I removed the six most left columns from Table 8 as they are
not needed after verifying the ANOVA table data in the previous post. The ANOVA
Between Row and Count values (yellow) are converted from the normal Between Row
and Count values.
The first thing I
noticed was that rounding errors are no longer a problem with everything on one
Excel worksheet. The results on Table 9 have been edited into prior posts.
Table 9 consists of the mark scores (1’s and 0’s) in a central cell field (22 students by 21 items). With the exception of the conversion from normal values to ANOVA values based on the Grand Mean (0.799), all other values are the same as on Table 8.
Table 9 consists of the mark scores (1’s and 0’s) in a central cell field (22 students by 21 items). With the exception of the conversion from normal values to ANOVA values based on the Grand Mean (0.799), all other values are the same as on Table 8.
Test reliability is calculated with the KR20 and Cronbach’s
alpha (0.29) as shown on Table 6. Table 9 contains an explained ANOVA table for
between rows (student scores).
The second thing
I learned was that sorting 1’s and 0’s in item columns so that all 1’s were at
the top of the column and all 0’s were at the bottom produced a marked change
in test reliability. This did not change item difficulty.
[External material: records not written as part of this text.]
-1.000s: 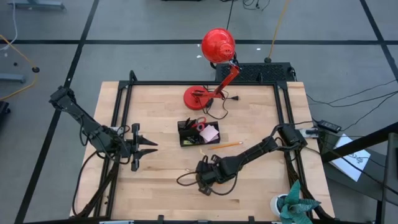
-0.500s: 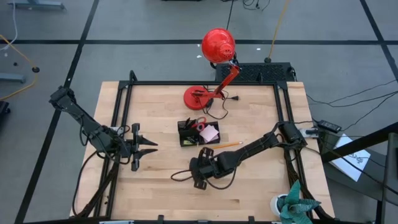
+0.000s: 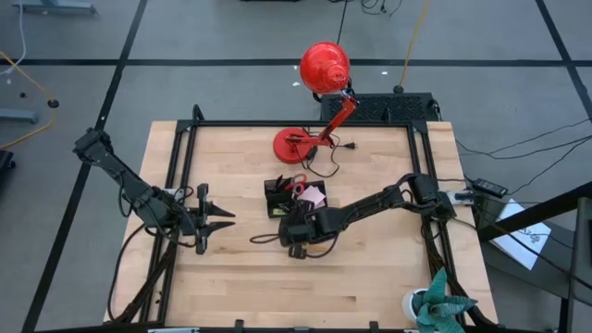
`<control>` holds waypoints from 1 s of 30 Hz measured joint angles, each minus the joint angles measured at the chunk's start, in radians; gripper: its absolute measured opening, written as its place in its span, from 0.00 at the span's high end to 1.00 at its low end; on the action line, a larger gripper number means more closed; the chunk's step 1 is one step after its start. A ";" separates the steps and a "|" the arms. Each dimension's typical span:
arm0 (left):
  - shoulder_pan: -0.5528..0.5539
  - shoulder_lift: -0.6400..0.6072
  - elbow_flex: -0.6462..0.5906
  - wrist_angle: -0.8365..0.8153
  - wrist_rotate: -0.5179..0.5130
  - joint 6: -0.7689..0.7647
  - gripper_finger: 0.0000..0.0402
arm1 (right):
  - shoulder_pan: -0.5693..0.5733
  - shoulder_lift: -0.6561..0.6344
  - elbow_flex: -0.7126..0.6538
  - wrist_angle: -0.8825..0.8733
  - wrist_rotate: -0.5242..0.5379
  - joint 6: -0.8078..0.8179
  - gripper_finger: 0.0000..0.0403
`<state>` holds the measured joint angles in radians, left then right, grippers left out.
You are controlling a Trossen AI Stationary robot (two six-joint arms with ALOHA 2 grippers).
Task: Pick and place office supplies into organizer
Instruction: Put the bottom yellow pencil into the desk organizer
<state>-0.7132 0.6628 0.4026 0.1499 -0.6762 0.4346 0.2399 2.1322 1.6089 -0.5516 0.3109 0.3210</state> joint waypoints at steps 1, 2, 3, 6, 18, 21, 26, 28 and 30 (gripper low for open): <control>0.000 0.000 0.000 -0.009 -0.005 0.001 0.77 | -0.002 0.000 0.000 0.010 -0.025 -0.001 0.71; 0.000 0.000 0.000 -0.015 -0.005 0.000 0.77 | -0.004 0.000 0.000 0.020 -0.046 0.002 0.71; 0.000 0.000 0.000 -0.017 -0.005 0.000 0.77 | -0.004 0.000 0.001 0.023 -0.058 0.009 0.71; 0.000 0.000 0.000 -0.019 -0.005 0.000 0.77 | -0.004 0.000 0.001 0.026 -0.094 0.055 0.71; 0.000 0.000 0.000 -0.019 -0.005 -0.001 0.77 | -0.002 -0.001 0.001 0.058 -0.139 0.113 0.59; 0.000 0.000 0.000 -0.019 -0.005 -0.001 0.77 | -0.002 0.000 0.001 0.077 -0.159 0.113 0.58; 0.000 0.000 0.000 -0.019 -0.005 -0.001 0.77 | -0.002 0.035 0.001 0.080 -0.160 0.108 0.58; 0.000 0.000 0.000 -0.020 -0.005 -0.001 0.77 | -0.003 0.058 0.001 0.085 -0.176 0.104 0.58; 0.000 0.000 0.000 -0.020 -0.005 -0.002 0.77 | -0.003 0.069 0.004 0.085 -0.182 0.106 0.58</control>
<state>-0.7128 0.6624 0.4026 0.1299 -0.6815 0.4326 0.2369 2.2015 1.6131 -0.4668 0.1291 0.4266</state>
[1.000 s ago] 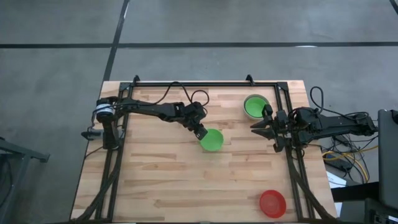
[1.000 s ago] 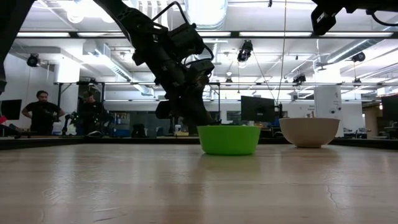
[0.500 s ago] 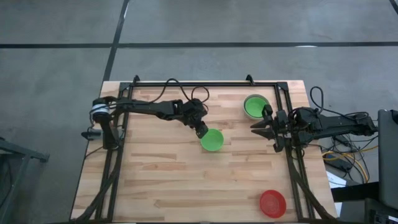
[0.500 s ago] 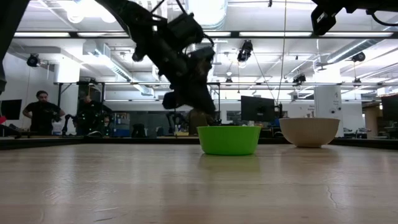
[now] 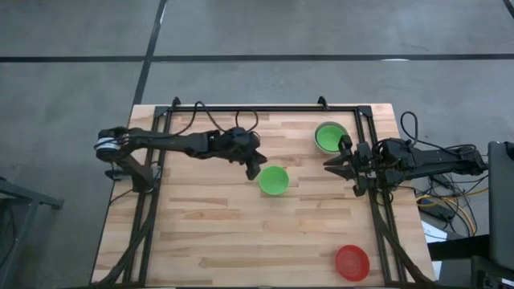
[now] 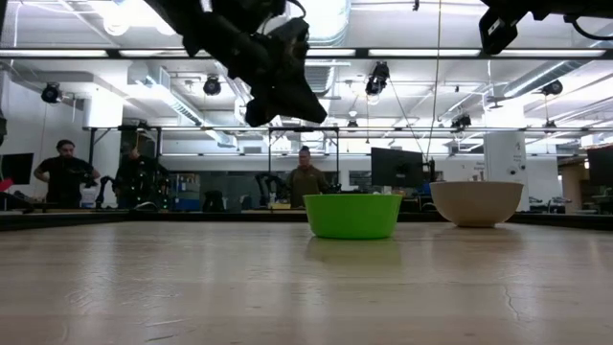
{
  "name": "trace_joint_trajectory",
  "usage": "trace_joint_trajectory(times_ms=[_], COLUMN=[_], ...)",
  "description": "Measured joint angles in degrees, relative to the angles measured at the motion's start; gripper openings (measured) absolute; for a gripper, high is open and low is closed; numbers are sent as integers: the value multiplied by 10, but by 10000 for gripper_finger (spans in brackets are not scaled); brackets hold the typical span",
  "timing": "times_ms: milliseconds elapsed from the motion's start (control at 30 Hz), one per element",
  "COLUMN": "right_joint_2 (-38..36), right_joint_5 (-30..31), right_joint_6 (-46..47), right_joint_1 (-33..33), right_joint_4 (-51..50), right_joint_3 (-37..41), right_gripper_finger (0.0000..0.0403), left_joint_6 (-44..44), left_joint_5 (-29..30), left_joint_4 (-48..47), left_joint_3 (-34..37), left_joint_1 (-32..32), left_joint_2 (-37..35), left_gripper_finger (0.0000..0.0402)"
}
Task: Nest bowls inside each other
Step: Stack the green bowl on top of the green bowl
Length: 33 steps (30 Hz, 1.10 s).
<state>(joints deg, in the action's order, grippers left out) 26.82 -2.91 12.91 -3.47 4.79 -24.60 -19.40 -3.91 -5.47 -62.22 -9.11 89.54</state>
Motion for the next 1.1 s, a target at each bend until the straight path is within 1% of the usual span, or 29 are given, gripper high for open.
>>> trace_joint_trajectory(times_ms=[167, 367, 533, 700, 833, 1000, 1100], right_joint_2=[0, 0, 0, 0, 0, 0, 0], right_joint_5=[0, 0, 0, 0, 0, 0, 0], right_joint_6=[0, 0, 0, 0, 0, 0, 0], right_joint_1=[0, 0, 0, 0, 0, 0, 0], right_joint_4=[-1, -1, -1, -1, -1, -1, -1], right_joint_3=[0, 0, 0, 0, 0, 0, 0], right_gripper_finger=[74, 81, 80, 72, 68, 73, 78], left_joint_6=[-4, -4, 19, 26, 26, 24, 32], left_joint_5=[1, 1, 1, 1, -12, -16, -32], left_joint_4=[107, 170, 236, 248, 249, 245, 234], left_joint_3=[72, 169, 250, 323, 368, 397, 403], left_joint_1=[8, 7, 7, 6, 6, 3, -1], left_joint_2=[-41, -111, -183, -258, -313, -371, -397], left_gripper_finger=[33, 32, 34, 35, 35, 35, 35])
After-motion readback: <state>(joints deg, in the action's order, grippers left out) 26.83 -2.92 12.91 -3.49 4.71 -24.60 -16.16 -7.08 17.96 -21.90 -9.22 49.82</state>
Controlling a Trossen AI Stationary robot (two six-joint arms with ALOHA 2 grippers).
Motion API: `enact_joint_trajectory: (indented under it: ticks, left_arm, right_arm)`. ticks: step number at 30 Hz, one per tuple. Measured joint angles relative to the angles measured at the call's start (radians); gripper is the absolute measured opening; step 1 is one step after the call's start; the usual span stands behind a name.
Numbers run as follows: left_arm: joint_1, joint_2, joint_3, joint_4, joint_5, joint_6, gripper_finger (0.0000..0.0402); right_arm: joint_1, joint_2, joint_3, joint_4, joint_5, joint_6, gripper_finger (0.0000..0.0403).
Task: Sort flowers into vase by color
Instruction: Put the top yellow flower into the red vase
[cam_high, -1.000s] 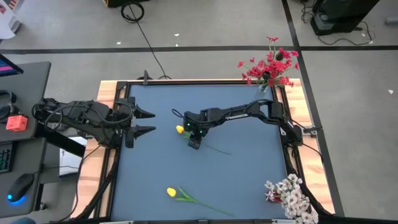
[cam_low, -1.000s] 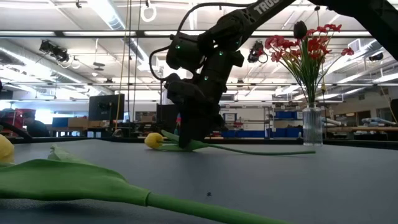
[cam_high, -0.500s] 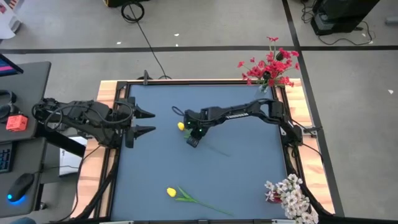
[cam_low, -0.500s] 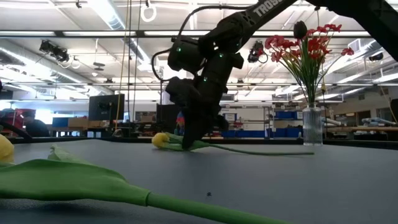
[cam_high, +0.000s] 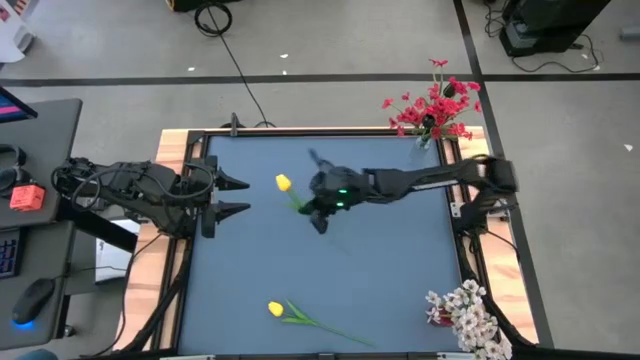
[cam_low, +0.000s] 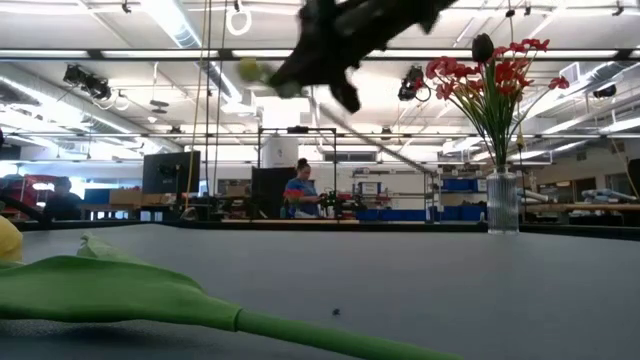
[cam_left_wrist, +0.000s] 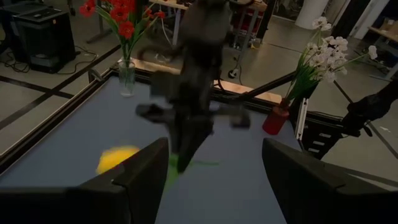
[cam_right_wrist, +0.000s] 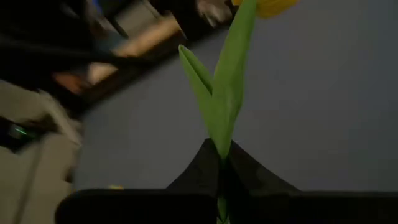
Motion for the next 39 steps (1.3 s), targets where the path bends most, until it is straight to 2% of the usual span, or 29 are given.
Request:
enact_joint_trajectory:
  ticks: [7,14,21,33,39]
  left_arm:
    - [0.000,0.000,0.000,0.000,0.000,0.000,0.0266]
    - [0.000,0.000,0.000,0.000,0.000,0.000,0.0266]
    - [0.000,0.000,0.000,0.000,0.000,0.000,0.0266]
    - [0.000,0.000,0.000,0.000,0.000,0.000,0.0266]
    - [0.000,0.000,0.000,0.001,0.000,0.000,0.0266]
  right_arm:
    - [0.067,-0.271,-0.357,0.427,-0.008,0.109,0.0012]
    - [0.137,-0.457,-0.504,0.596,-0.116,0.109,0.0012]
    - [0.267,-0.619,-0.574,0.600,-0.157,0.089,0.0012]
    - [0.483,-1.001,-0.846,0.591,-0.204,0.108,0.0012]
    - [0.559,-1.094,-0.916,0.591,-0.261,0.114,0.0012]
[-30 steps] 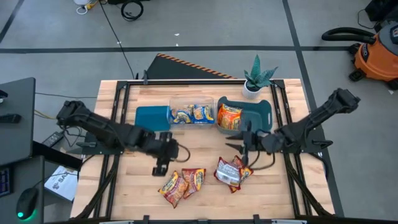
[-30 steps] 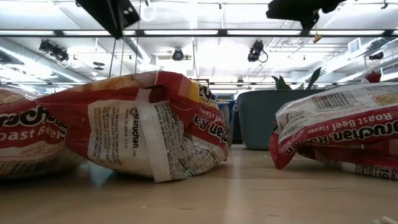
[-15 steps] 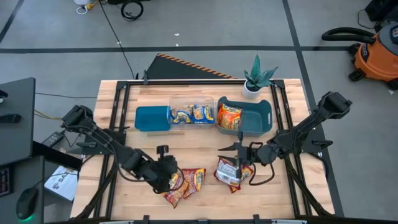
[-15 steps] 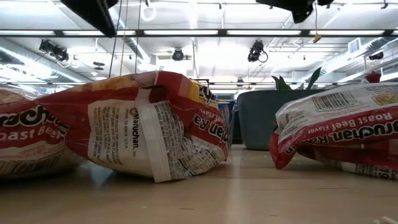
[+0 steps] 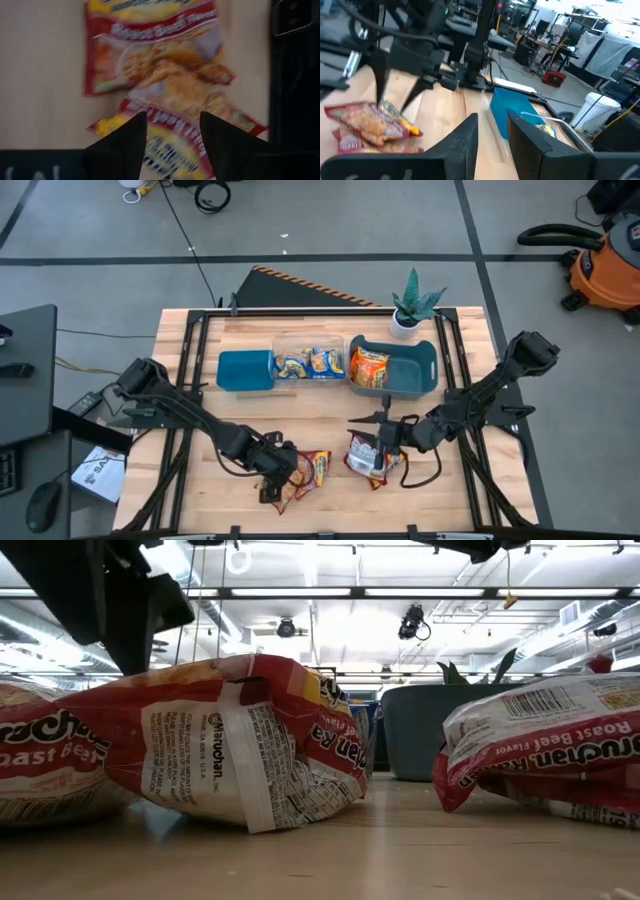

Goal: Sort Maruchan noodles
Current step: Put the red noodle pack into the left blue bin

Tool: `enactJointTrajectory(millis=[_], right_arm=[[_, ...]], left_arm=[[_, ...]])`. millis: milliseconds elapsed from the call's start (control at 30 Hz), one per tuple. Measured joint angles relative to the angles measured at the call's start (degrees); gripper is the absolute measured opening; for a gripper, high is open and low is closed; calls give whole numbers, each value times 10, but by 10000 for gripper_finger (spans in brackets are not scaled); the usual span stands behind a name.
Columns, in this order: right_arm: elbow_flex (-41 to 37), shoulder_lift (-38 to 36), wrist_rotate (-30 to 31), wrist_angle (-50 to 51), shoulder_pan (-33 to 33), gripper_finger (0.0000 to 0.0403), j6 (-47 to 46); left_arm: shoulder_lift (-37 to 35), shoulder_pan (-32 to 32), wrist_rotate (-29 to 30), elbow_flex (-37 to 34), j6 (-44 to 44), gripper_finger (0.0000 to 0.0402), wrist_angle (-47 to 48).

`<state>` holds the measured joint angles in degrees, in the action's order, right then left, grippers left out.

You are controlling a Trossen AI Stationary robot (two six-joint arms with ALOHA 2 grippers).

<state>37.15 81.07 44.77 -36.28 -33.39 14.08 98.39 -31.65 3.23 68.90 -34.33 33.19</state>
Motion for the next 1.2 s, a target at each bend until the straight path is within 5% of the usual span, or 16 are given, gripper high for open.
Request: enactJointTrajectory(millis=[433,633,833,1067,1200], right_arm=[[-1,4,-31,29,32,109,-6],[-1,4,-46,29,41,109,-20],[-1,4,-60,30,43,109,-29],[0,4,-74,44,42,109,-55],[0,4,-74,55,42,109,-56]], left_arm=[[54,0,11,3,30,186,51],[43,27,43,9,-17,167,253],[34,31,-45,77,-2,150,390],[29,-30,-77,80,-4,148,336],[29,-106,0,69,20,148,318]])
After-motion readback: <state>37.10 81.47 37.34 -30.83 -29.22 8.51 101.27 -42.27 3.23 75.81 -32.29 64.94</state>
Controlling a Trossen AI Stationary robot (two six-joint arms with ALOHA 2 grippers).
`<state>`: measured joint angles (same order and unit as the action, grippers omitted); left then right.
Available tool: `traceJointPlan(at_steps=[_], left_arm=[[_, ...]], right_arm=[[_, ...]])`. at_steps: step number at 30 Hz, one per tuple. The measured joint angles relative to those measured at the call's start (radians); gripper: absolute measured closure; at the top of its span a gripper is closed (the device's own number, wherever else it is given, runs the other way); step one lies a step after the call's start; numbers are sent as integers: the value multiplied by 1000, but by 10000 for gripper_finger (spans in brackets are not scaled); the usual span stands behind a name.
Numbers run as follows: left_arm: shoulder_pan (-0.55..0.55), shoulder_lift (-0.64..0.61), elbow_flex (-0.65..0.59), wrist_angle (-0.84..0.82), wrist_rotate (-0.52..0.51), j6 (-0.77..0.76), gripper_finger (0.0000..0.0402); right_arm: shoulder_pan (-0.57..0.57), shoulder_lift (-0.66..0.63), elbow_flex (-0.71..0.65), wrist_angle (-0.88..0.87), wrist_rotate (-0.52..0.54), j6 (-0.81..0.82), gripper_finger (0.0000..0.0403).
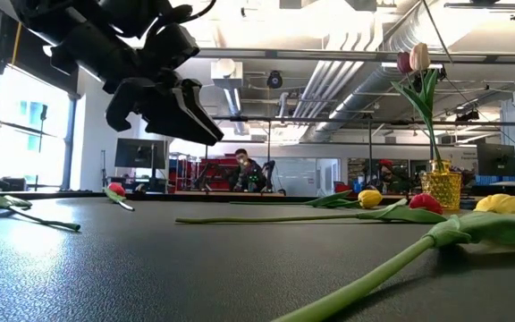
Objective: Sort flowers into vase by color
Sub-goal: Put the white flower into the yellow flower vase
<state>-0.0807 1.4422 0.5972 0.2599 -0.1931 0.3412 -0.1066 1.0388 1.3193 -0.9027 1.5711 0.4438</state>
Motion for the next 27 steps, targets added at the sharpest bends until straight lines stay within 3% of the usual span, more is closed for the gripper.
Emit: traceJointPlan(at_steps=[6,9,17,22,27], left_arm=[[0,0,0,-3,0,0,268],[0,0,0,-9,0,0,268],[0,0,0,-8,0,0,268],[0,0,0,7,0,1,268],[0,0,0,17,0,0,268]], right_arm=[[-59,0,-94,-425,-1,638,403],[-96,-1,-187,-515,-1,838,403],[-207,0,-403,-454,-1,1023,403],[-265,0,-473,-399,-1,1164,403],[-318,0,-515,-321,-1,1180,403]])
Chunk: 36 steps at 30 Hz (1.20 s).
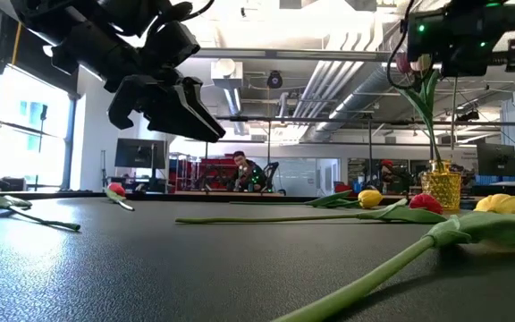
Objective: Sort flowers into vase by color
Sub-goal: Put the white flower into the yellow flower vase
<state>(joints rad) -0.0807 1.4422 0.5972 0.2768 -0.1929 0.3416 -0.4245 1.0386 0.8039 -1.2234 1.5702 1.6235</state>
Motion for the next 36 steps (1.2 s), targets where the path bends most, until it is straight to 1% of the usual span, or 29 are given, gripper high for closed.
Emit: traceJointPlan(at_steps=[7,11,14,21,28,31,36], left_arm=[[0,0,0,-1,0,0,268],[0,0,0,-6,0,0,268],[0,0,0,-20,0,0,268],[0,0,0,-15,0,0,268],[0,0,0,5,0,-14,268],[0,0,0,7,0,-18,268],[0,0,0,6,0,-18,268]], right_arm=[[-55,0,-44,153,1,-1,403],[-88,3,-60,213,1,-59,403],[-100,4,-62,225,1,-106,403],[-100,4,-62,227,1,-113,403],[-109,15,-62,273,1,-114,403],[-129,39,-62,303,1,-114,403],[-147,118,-62,324,1,-114,403]])
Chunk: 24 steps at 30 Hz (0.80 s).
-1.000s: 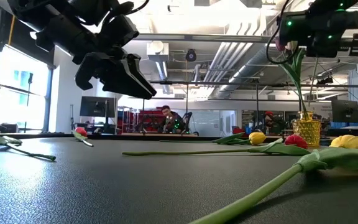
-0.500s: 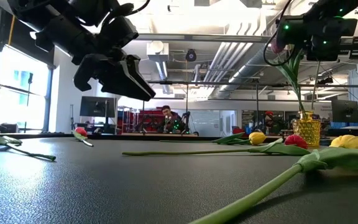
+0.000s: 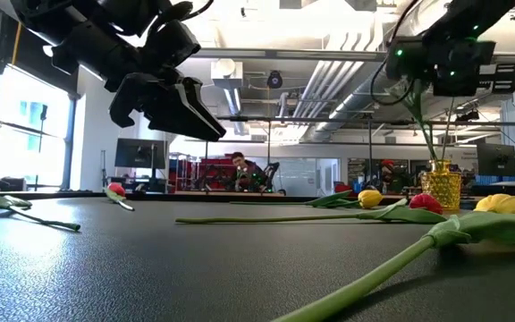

Any item with all 1’s in one group and all 0’s in another is
set for maximum discrimination. Increasing discrimination increases test
reliability because increasing discrimination increases the variation within
student scores.
This makes sense. A test that accurately groups those who
know and those who do not know is more reliable than one in which the marks
scored 1 and 0 are mixed in a Guttman table.
Download TREngine for MAC and PC: TREngine.xls or TREngine.xlsm and
save, or run in your browser. (When it does not work, some helpful information
is frequently offered by the operating system.)
Deleting an item and replacing it to find which items
contribute the most, or the least, to test reliability has been automated.
Select the item number (ITEM #) in the bottom row of Table 9. Then click the
Toggle button for your results. Click the Toggle button again to restore the
item before selecting another item.
A scatter chart from all 21 single item deletions indicates
that difficulty is not the primary factor in test reliability. Deleting the two
most negative discriminating items increased test reliability the most.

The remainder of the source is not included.